Yok artık... İnsan Hakları Evrensel Beyannamesi’ni oturup, tekrar yazacak halimiz yok.
Yazan, yazmış çoktan.
Ve insanlığın 30 maddelik bu temel yasası, Birleşmiş Milletler Genel Kurulu‘nun 10 Aralık 1948 tarih ve 217 A (III) sayılı kararıyla ilan edilmiş.
Ne yazıyor orada?
Misal...
Madde 9 -Hiç kimse keyfi olarak yakalanamaz, tutuklanamaz ve sürgün edilemez.
Madde 10 -Herkesin, hak ve yükümlülükleri belirlenirken ve kendisine bir suç yüklenirken, tam bir şekilde davasının bağımsız ve tarafsız bir mahkeme tarafından hakça ve açık olarak görülmesini istemeye hakkı vardır.
Madde 11 -1. Kendisine bir suç yüklenen herkes, savunması için gerekli olan tüm güvencelerin tanındığı açık bir yargılama sonunda, yasaya göre suçlu olduğu saptanmadıkça, suçsuz sayılır.
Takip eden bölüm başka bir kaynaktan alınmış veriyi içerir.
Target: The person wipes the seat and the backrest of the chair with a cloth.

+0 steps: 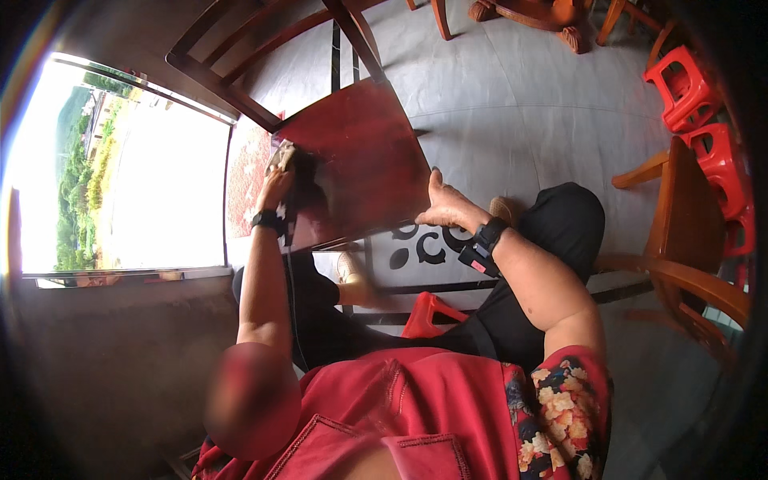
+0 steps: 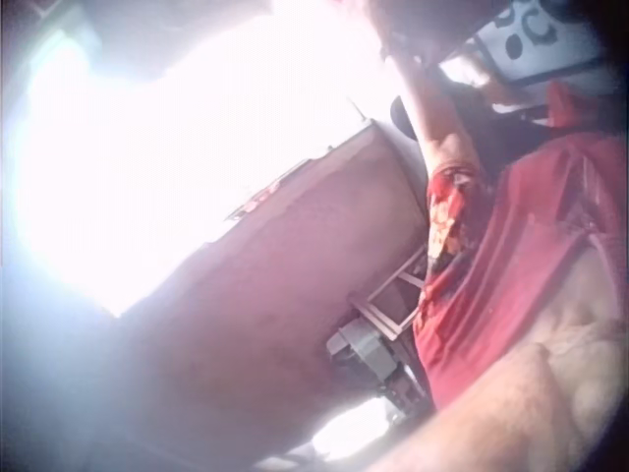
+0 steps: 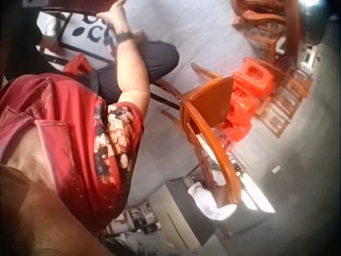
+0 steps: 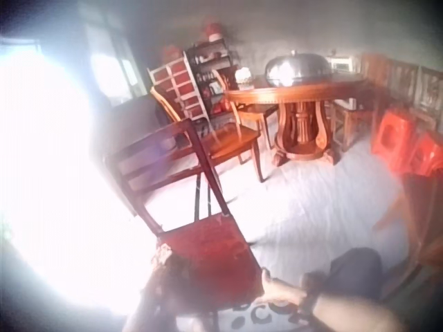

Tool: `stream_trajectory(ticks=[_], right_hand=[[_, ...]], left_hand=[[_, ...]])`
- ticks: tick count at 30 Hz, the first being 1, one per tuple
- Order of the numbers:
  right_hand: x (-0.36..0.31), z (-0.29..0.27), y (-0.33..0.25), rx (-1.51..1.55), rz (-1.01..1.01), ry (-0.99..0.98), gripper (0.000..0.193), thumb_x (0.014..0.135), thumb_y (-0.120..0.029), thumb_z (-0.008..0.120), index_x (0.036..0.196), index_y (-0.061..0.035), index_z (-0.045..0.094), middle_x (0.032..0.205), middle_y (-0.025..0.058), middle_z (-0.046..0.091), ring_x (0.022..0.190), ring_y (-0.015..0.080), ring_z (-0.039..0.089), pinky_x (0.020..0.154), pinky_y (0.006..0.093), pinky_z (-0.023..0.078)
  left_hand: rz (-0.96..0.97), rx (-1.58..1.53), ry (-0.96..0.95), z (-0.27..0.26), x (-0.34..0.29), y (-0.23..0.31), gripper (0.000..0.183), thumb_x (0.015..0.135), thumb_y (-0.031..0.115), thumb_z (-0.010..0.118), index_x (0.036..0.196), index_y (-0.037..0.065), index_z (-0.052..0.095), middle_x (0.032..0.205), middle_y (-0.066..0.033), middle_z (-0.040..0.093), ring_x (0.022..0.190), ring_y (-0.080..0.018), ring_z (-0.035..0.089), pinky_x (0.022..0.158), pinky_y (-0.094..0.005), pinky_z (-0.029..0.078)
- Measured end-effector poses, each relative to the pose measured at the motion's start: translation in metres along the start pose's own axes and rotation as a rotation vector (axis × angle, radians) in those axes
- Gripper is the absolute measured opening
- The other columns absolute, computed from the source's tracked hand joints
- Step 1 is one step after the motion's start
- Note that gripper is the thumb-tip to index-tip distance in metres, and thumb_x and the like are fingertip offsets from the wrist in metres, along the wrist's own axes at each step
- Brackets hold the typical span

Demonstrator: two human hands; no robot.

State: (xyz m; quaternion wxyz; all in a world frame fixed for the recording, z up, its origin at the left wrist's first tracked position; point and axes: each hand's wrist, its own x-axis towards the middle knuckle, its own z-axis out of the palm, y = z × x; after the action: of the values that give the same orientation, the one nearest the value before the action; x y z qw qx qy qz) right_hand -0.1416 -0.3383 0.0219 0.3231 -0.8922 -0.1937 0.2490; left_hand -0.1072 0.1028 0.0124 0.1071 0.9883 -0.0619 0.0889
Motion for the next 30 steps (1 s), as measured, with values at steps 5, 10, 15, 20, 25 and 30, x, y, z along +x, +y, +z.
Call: stream_trajectory(ticks=[5, 10, 15, 20, 25, 30], right_hand=[[-0.005, -0.023, -0.016, 0.108, 0.137, -0.143, 0.114, 0.069, -0.031, 0.082, 0.143, 0.0104, 0.007, 0.102, 0.0351, 0.06, 0.094, 0.0388, 0.065, 0.082, 0.0382, 0.052], [0.001, -0.01, 0.009, 0.111, -0.046, -0.149, 0.056, 0.072, -0.033, 0.078, 0.114, 0.0016, 0.063, 0.119, 0.0233, 0.062, 0.112, 0.0352, 0.059, 0.095, 0.0416, 0.046], [-0.011, -0.02, -0.013, 0.058, 0.134, -0.128, 0.105, 0.071, -0.033, 0.081, 0.14, 0.0124, 0.016, 0.119, 0.0386, 0.053, 0.117, 0.0436, 0.053, 0.098, 0.0418, 0.045], [-0.003, -0.009, -0.014, 0.106, 0.086, -0.19, 0.113, 0.066, -0.036, 0.084, 0.136, 0.0165, 0.012, 0.119, 0.0438, 0.049, 0.116, 0.0471, 0.053, 0.098, 0.0413, 0.045], [-0.003, -0.012, 0.002, 0.105, 0.12, -0.174, 0.104, 0.065, -0.027, 0.085, 0.128, 0.0184, 0.016, 0.103, 0.0388, 0.057, 0.101, 0.0455, 0.061, 0.088, 0.0402, 0.05], [-0.002, -0.01, -0.007, 0.113, 0.058, -0.13, 0.116, 0.06, -0.026, 0.088, 0.136, 0.0161, 0.011, 0.107, 0.0378, 0.057, 0.103, 0.0451, 0.06, 0.091, 0.0396, 0.05]], left_hand=[[0.294, -0.175, 0.215, 0.019, 0.052, 0.194, 0.051, 0.084, 0.013, 0.052, 0.134, 0.004, 0.05, 0.132, -0.0156, 0.053, 0.127, -0.0324, 0.045, 0.111, -0.0395, 0.034], [0.502, -0.064, -0.055, 0.035, 0.004, 0.279, 0.053, 0.075, 0.02, 0.06, 0.122, -0.006, 0.057, 0.137, -0.0188, 0.049, 0.132, -0.0362, 0.038, 0.115, -0.0485, 0.026], [0.246, -0.3, -0.14, -0.003, -0.006, 0.155, 0.05, 0.087, 0.013, 0.046, 0.134, -0.005, 0.047, 0.146, -0.0195, 0.039, 0.138, -0.0354, 0.031, 0.117, -0.0461, 0.02], [0.034, 0.332, -0.405, 0.008, 0.054, -0.039, 0.045, 0.098, 0.018, 0.034, 0.141, 0.014, 0.045, 0.136, -0.0242, 0.049, 0.131, -0.0383, 0.042, 0.113, -0.0432, 0.027], [0.221, 0.128, -0.104, 0.014, 0.136, 0.081, 0.047, 0.099, 0.03, 0.037, 0.144, 0.017, 0.041, 0.143, -0.0198, 0.044, 0.137, -0.0354, 0.036, 0.112, -0.0479, 0.029], [0.593, 0.387, 0.0, 0.06, 0.129, 0.183, 0.047, 0.088, 0.021, 0.05, 0.134, 0.012, 0.052, 0.138, -0.009, 0.049, 0.134, -0.0275, 0.038, 0.114, -0.044, 0.026]])
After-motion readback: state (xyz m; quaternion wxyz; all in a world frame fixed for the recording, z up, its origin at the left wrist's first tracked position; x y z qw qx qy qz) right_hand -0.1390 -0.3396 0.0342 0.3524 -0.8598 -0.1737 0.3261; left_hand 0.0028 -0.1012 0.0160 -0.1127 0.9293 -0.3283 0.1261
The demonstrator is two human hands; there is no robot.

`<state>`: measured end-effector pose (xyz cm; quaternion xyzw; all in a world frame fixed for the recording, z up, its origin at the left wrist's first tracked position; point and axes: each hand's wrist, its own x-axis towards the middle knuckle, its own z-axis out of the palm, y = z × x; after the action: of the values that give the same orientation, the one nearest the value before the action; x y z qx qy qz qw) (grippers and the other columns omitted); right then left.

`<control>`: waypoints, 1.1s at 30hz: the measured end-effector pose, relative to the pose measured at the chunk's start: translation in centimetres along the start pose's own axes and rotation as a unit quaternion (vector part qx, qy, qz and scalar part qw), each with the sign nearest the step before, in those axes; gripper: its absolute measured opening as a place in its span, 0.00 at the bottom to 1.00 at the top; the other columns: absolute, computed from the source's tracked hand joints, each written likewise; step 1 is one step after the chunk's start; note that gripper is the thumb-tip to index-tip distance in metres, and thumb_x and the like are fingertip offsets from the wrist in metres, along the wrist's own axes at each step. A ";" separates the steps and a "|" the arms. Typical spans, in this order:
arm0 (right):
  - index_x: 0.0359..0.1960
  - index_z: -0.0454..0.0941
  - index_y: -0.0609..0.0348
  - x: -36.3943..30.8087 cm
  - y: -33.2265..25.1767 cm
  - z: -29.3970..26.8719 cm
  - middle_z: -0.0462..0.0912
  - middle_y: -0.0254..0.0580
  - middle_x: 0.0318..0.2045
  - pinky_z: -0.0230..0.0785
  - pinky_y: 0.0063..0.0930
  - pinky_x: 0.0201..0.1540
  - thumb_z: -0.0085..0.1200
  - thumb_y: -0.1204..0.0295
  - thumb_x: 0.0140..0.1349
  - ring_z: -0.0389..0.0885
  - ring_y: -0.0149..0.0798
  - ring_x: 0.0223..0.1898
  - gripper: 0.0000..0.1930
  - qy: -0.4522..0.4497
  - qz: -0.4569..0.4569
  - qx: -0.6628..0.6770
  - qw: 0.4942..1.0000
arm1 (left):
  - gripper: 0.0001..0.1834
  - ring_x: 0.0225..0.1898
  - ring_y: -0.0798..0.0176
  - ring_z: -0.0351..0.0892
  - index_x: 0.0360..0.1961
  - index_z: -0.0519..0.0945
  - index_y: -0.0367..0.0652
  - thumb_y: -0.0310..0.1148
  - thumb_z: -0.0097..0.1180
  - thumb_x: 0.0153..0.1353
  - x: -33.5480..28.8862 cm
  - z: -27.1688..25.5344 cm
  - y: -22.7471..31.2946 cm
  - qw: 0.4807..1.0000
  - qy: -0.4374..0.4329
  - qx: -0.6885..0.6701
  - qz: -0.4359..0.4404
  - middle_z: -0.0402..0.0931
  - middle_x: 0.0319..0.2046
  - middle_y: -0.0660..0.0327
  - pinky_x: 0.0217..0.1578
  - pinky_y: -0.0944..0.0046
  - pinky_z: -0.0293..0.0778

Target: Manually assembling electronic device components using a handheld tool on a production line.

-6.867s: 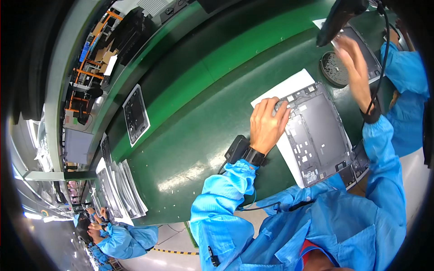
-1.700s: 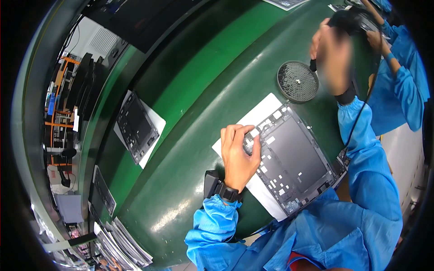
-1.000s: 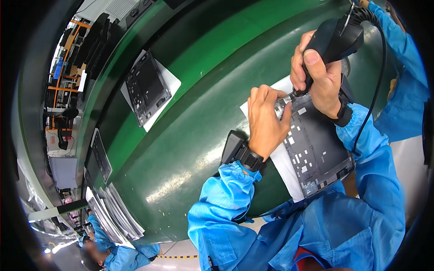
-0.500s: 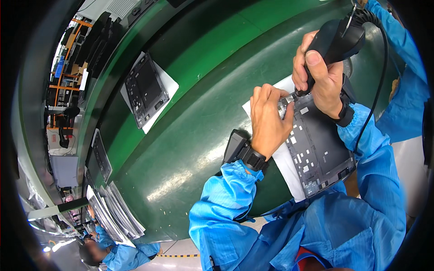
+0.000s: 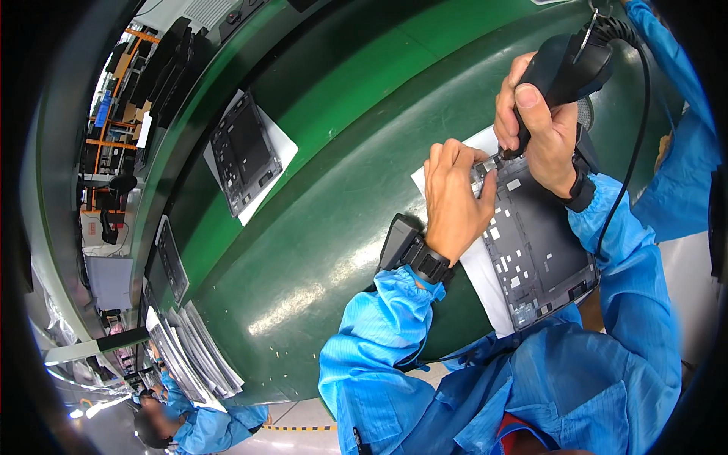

2. Hiç kimse işlendiği sırada ulusal ya da uluslararası hukuka göre bir suç oluşturmayan herhangi bir eylem veya ihmalden dolayı suçlu sayılamaz. Kimseye suçun işlendiği sırada uygulanabilecek olan cezadan daha ağır bir ceza verilemez.
* * *
O maddeleri okuduktan sonra, Balyoz Davası sanığı Çetin Doğan’ın avukatı tarafından yazılan dilekçeyi de okuyunca insan; hak ve adalete olan inancının üzerine “bir bardak soğuk su” içmiş gibi oluyor:
“Mahkemeniz 163 kişinin tutuklanması ya da yakalanmasına ilişkin kararda 4 satırlık bir gerekçe yazmıştır. Bu 4 satırda 55 sözcük bulunmaktadır. Yani gerekçede tutuklama ya da yakalama kararı verilen her 3 sanığa 1 sözcük bile düşmemektedir. Bu durum, kimin, hangi gerekçe ile tutukladığını, mahkeme başkanı ve üyelerinin dahi bilmediği gerçeği ile karşı karşıya olduğumuz izlenimi vermektedir.”
* * *
Gerçekten bu kadar kolay mı, “At içeri gitsin” demek; bir önlem olarak uygulanması gereken kuralları cezaya dönüştürmek?
Anlaşılan kolaymış.
Hatta...
Kolayın da kolayı varmış!
Aynı davanın iddianamesinde, “Soruşturmaya Konu Eylemlerin Hukuki Nitelendirmesi” ana başlığı altındaki bölümün 94 ile 101’inci sayfaları; meğerse 9 Eylül Üniversitesi Hukuk Fakültesi son sınıf öğrencisi K. Çolak’ın ödevinden kopyalanmış.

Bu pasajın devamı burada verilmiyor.